Sarraj Anas, Duarte Juan, Dominguez Lourdes, Pun Yat-Wah
Department of Cardiovascular Surgery, Hospital Universitario de la Princesa, Diego de León 62, 28006 Madrid, Spain.
Eur J Echocardiogr. 2007 Oct;8(5):384-6. doi: 10.1016/j.euje.2006.04.003. Epub 2006 Jun 8.

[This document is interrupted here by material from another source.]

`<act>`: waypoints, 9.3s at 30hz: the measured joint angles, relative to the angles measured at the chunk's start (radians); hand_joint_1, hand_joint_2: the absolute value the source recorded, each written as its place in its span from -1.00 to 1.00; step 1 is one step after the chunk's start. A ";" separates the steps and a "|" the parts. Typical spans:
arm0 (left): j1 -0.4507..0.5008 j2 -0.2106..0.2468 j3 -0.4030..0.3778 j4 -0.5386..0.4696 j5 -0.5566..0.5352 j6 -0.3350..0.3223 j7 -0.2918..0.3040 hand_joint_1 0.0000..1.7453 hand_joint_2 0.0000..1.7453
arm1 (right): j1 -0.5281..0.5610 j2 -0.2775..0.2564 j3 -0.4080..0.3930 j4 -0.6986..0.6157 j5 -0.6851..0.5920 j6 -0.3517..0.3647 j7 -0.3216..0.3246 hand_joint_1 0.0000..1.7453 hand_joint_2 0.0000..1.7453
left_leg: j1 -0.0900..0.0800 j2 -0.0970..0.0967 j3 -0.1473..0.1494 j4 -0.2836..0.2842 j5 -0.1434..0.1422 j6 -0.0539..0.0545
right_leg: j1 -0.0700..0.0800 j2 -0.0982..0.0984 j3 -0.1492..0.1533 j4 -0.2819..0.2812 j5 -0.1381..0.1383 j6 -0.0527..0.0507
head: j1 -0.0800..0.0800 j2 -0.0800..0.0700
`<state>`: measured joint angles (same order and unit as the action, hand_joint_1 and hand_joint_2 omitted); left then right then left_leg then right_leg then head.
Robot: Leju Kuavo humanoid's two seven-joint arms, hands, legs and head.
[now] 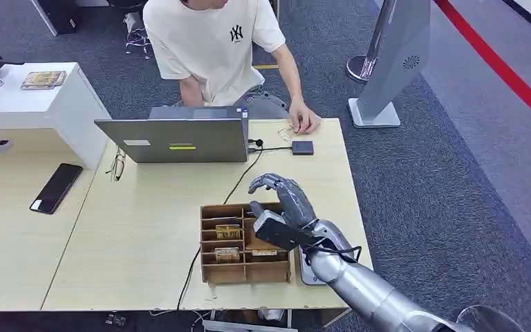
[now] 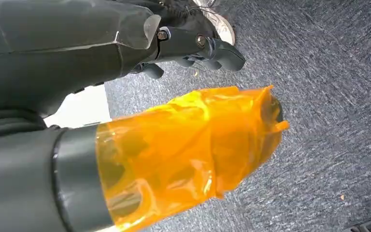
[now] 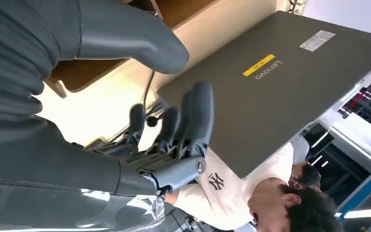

The ossifying fibromyxoid tumor (OFMT) of soft parts is a rare soft tissue neoplasm of uncertain lineage. The most common metastases are found in the lung. Herein, we present the first case report of pulmonary metastasis of ossifying fibromyxoid tumor with intracardiac extension, which was resected carefully using cardiopulmonary bypass and cardiac arrest. Subsequently pulmonary left lower lobectomy was performed. The patient recovered uneventfully and was discharged in after a few days. Recently, OFMT has been considered as a tumor of intermediate malignancy. We recommend wide surgical excision of primary tumor and radiotherapy. Early follow-up is mandatory.
软组织骨化性纤维黏液样肿瘤(OFMT)是一种来源不明的罕见软组织肿瘤。最常见的转移部位是肺。在此,我们报告首例伴有心内扩展的骨化性纤维黏液样肿瘤肺转移病例,该病例通过体外循环和心脏停搏进行了仔细切除。随后进行了左肺下叶切除术。患者恢复顺利,数日后出院。最近,OFMT被认为是一种中度恶性肿瘤。我们建议对原发肿瘤进行广泛手术切除并放疗。必须进行早期随访。